• [YOUR INSTRUCTIONS]: Once the line with "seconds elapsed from" is found in the data, output it and each following line exactly, up to and including the line with "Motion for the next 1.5", and nothing before or after.

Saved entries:
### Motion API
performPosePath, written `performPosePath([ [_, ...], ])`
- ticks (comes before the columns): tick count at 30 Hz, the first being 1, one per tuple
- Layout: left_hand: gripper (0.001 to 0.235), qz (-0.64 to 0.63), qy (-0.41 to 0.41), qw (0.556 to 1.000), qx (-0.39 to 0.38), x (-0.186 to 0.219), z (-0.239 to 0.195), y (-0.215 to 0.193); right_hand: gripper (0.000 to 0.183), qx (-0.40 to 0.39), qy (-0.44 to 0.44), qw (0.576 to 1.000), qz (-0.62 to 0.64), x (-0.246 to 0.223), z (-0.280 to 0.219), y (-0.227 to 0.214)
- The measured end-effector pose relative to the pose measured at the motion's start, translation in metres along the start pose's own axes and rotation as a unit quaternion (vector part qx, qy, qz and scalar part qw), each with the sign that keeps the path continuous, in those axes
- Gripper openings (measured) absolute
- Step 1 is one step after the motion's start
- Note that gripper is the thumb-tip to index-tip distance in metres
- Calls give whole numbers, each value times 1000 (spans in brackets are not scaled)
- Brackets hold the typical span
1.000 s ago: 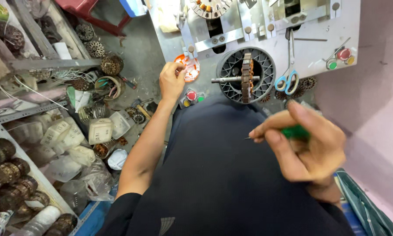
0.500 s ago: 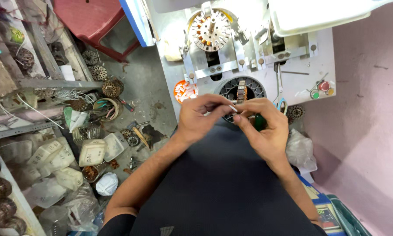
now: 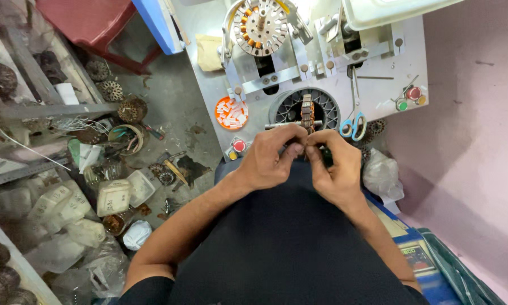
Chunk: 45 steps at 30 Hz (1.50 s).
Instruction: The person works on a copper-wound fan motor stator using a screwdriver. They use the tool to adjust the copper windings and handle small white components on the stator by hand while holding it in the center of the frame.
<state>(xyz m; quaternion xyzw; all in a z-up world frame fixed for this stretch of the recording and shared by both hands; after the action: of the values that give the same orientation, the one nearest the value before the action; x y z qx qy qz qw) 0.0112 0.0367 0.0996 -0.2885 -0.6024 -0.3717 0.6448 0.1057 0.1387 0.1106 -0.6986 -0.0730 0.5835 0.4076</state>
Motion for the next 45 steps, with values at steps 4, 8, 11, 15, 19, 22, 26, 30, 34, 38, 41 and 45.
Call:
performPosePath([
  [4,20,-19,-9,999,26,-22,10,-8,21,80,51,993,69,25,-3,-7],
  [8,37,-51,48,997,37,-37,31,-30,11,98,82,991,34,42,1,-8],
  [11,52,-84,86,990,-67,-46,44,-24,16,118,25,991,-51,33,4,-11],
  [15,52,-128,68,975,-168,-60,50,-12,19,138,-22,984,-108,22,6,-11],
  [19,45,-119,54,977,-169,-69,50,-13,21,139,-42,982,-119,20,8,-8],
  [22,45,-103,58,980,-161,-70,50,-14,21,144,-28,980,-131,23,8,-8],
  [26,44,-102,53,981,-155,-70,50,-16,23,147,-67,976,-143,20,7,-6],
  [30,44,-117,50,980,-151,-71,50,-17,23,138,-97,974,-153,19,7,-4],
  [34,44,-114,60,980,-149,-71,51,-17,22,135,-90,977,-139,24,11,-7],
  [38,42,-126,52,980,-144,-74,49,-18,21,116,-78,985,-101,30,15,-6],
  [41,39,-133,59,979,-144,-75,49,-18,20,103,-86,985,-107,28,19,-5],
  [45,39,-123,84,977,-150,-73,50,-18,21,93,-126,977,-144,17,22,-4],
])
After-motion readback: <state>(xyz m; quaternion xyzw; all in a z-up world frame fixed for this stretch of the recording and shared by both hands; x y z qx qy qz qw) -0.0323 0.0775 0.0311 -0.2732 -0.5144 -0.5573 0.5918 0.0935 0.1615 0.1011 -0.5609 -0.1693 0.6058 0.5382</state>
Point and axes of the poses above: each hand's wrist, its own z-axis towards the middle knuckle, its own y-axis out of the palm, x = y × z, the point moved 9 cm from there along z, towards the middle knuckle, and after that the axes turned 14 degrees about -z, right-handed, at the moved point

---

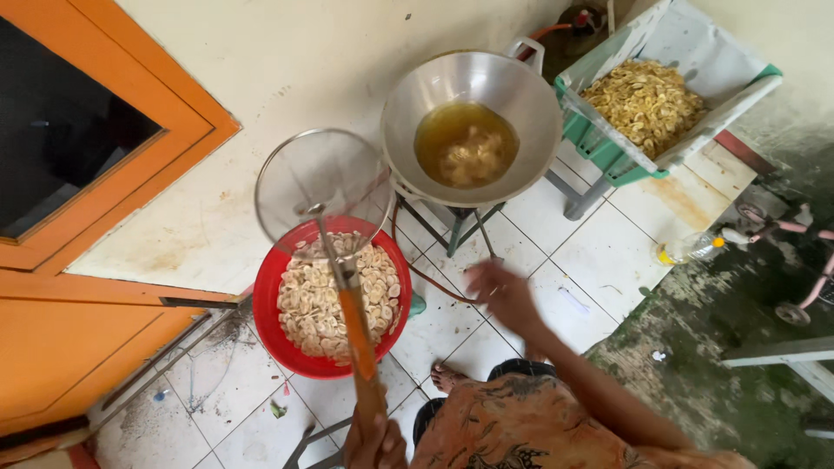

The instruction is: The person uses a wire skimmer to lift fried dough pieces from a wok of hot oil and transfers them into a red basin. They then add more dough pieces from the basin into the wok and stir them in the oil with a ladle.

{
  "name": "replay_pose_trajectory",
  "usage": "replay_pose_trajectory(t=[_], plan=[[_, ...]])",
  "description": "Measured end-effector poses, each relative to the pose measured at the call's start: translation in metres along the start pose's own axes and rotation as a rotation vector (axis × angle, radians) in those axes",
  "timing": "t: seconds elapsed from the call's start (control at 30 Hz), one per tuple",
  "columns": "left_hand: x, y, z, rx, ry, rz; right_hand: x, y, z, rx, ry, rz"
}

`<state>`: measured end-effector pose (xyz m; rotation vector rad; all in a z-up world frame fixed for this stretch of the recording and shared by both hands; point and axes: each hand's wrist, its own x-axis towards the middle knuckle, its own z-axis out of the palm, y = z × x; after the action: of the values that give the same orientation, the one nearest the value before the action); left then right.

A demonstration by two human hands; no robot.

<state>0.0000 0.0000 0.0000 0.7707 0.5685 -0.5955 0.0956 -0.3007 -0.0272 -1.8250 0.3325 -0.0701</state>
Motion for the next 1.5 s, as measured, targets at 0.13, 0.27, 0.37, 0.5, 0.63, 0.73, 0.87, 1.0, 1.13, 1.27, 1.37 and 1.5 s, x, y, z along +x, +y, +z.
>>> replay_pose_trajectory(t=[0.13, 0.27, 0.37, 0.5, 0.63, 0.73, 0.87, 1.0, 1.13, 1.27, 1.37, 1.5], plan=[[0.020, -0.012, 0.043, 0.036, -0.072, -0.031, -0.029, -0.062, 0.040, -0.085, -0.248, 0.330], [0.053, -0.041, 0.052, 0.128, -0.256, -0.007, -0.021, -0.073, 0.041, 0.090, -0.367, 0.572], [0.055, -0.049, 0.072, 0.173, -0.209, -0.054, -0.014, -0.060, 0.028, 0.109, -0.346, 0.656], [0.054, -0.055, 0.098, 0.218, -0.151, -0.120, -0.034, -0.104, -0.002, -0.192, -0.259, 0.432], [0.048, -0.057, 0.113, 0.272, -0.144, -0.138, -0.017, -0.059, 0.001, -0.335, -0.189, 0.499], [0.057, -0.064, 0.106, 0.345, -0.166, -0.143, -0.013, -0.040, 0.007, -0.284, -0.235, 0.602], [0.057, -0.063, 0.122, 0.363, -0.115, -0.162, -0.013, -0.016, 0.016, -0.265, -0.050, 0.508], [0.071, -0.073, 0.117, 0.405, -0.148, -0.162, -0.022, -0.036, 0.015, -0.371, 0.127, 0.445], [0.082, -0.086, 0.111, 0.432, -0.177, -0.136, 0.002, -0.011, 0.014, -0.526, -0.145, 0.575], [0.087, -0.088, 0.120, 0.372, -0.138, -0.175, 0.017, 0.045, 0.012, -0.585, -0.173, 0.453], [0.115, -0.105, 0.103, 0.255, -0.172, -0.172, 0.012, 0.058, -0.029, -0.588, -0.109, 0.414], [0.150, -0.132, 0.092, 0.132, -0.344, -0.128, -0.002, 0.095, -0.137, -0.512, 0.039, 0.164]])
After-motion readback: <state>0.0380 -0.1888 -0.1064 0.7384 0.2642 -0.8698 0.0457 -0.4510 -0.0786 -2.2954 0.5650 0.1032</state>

• [FINISHED EXERCISE]:
  "timing": "t: seconds elapsed from the call's start (control at 30 Hz), one per tuple",
  "columns": "left_hand: x, y, z, rx, ry, rz; right_hand: x, y, z, rx, ry, rz"
}

`<state>`: measured end-effector pose (xyz m; rotation vector rad; all in a z-up world frame fixed for this stretch of the recording and shared by both hands; point and axes: each hand's wrist, its own x-axis towards the middle knuckle, its own z-axis out of the palm, y = z × x; after the action: of the values that give the same orientation, the one nearest the value before the action); left then right.

A demonstration by two human hands; no robot.

<state>0.0000 0.0000 0.0000 0.7707 0.5685 -0.5955 0.0956 -0.3007 -0.0272 -1.8250 0.3325 -0.0701</state>
Motion for the next 1.5 s, as measured, targets at 0.13, 0.27, 0.37, 0.5, 0.63, 0.73, 0.87, 1.0, 1.13, 1.27, 1.37 and 1.5 s, x, y, z along +x, +y, +z.

There is nothing more to add to the answer.